Appropriately enough for a Sunday, today's free app is:

*Soccer Scores Pro - FotMob*

An app for hardcore soccer fans it provides live coverage of Premier League Championships, MLS, Champions League and many more directly to your Androd device. A digital, highly customizable scoreboard.

Unsurprisingly, it has 6 reviews already on the Italian store for an average of 4.5 stars, price on the Amazon.com website is 1.99 $


----------



## Seleya (Feb 25, 2011)

Today's free app is:

*Bridge Constructor* by ClockStone STUDIO

Bridge-building simulation, it has been Free App of the day on the US store some time ago

Full price on Amazon.com: 0.99 $

9 reviews on amazon.it the 2 1-star are for compatibility issues (apparently it doesn't work on the Galaxy S)


----------



## Seleya (Feb 25, 2011)

Today's free app is:

*My Measures* by SIS Software

It's an application for storing and sharing object dimensions. After you tale a photo of the object you want to store dimensions of you add measurements, arrows, angles and text, your data are stored and ready for sharing via e-mail, they can be organized easily into folders.
This apps supportts both metric and imperial units.

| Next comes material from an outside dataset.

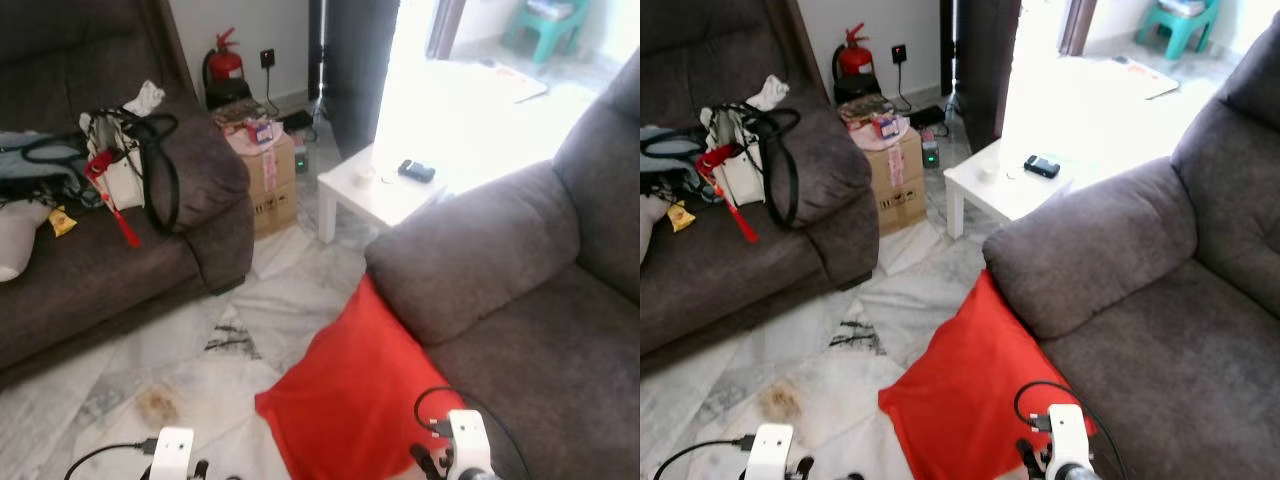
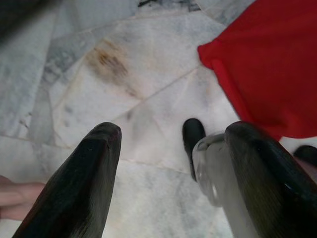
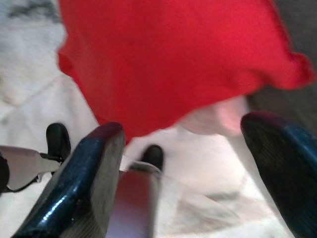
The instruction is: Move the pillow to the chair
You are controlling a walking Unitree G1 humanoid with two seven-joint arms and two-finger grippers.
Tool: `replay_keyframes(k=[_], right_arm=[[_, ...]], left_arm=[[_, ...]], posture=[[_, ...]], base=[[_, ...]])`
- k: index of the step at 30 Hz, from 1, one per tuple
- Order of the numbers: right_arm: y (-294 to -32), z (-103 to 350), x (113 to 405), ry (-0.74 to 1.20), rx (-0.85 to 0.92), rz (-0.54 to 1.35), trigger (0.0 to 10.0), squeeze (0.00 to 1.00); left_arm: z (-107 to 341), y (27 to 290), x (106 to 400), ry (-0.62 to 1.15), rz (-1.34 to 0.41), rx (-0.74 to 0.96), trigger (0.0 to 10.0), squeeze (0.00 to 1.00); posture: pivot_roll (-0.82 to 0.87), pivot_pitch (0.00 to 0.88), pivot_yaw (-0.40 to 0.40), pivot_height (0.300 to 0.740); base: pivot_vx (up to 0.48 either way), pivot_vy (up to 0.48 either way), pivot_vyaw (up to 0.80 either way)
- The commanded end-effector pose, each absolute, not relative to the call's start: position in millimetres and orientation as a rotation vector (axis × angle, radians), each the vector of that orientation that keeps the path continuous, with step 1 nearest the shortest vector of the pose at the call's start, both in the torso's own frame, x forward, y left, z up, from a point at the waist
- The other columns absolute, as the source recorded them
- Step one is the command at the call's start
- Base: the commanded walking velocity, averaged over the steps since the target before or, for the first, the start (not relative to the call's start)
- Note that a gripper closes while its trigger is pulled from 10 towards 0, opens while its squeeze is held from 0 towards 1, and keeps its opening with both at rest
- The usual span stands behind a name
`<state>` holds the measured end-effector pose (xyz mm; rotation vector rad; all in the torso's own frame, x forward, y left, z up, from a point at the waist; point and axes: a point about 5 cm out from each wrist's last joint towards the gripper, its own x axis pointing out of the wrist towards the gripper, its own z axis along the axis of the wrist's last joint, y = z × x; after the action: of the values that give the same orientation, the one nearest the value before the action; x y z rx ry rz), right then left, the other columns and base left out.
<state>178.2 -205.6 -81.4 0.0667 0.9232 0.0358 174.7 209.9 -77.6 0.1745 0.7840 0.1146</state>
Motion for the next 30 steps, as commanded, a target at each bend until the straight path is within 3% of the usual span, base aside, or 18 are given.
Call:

It has 10 reviews: 8 5-star and 2 2-star ones (one of the 2-star reviewers doesn't think such an app can be useful and is suspicious of the high rating, another complains about it not working on his Note).

Normal price on the US Amazon store: 4.99 $


----------



## Seleya (Feb 25, 2011)

Today's free app is the same as the US store one

*Zookeeper DX*

a retro-looking match-3 puzzle game with 4 reviews on the Amazon.it store and an average of 4 stars.


----------



## Seleya (Feb 25, 2011)

Today free app is:

*Cross Court Tennis*

Obviously a tennis-simulation game, full price on the US store is 0.99 $. On the Italian store it has 4 reviews with an average of 2 stars


----------



## Seleya (Feb 25, 2011)

The Free App of the Day for November 30 is

*Simple-List Pro*

this productivity app is basically a list-maker, full price on Amazon.com is 1.29 $, on amazon.it it has 3 reviews with an average of 2 stars, they all agree on saying that there are better apps for the job (the 1-star reviewer complains because the app isn't in Italian).


----------



## Seleya (Feb 25, 2011)

The free app of the day today is

*The Lost City*

In this game you travel through stunning landscapes in your quest to find the Lost City, this adventure / puzzle game has 6 reviews on amazon.it with an average of 4.5 stars.


----------



## Seleya (Feb 25, 2011)

Today's Free App is

*Froad* by YoYo Games Ldt

In this single-tap game you have to help Froad (is it a frog or a toad? no one knows) catch its favorite bugs. Be careful, though, tapping the wrong one could give Froad indigestion.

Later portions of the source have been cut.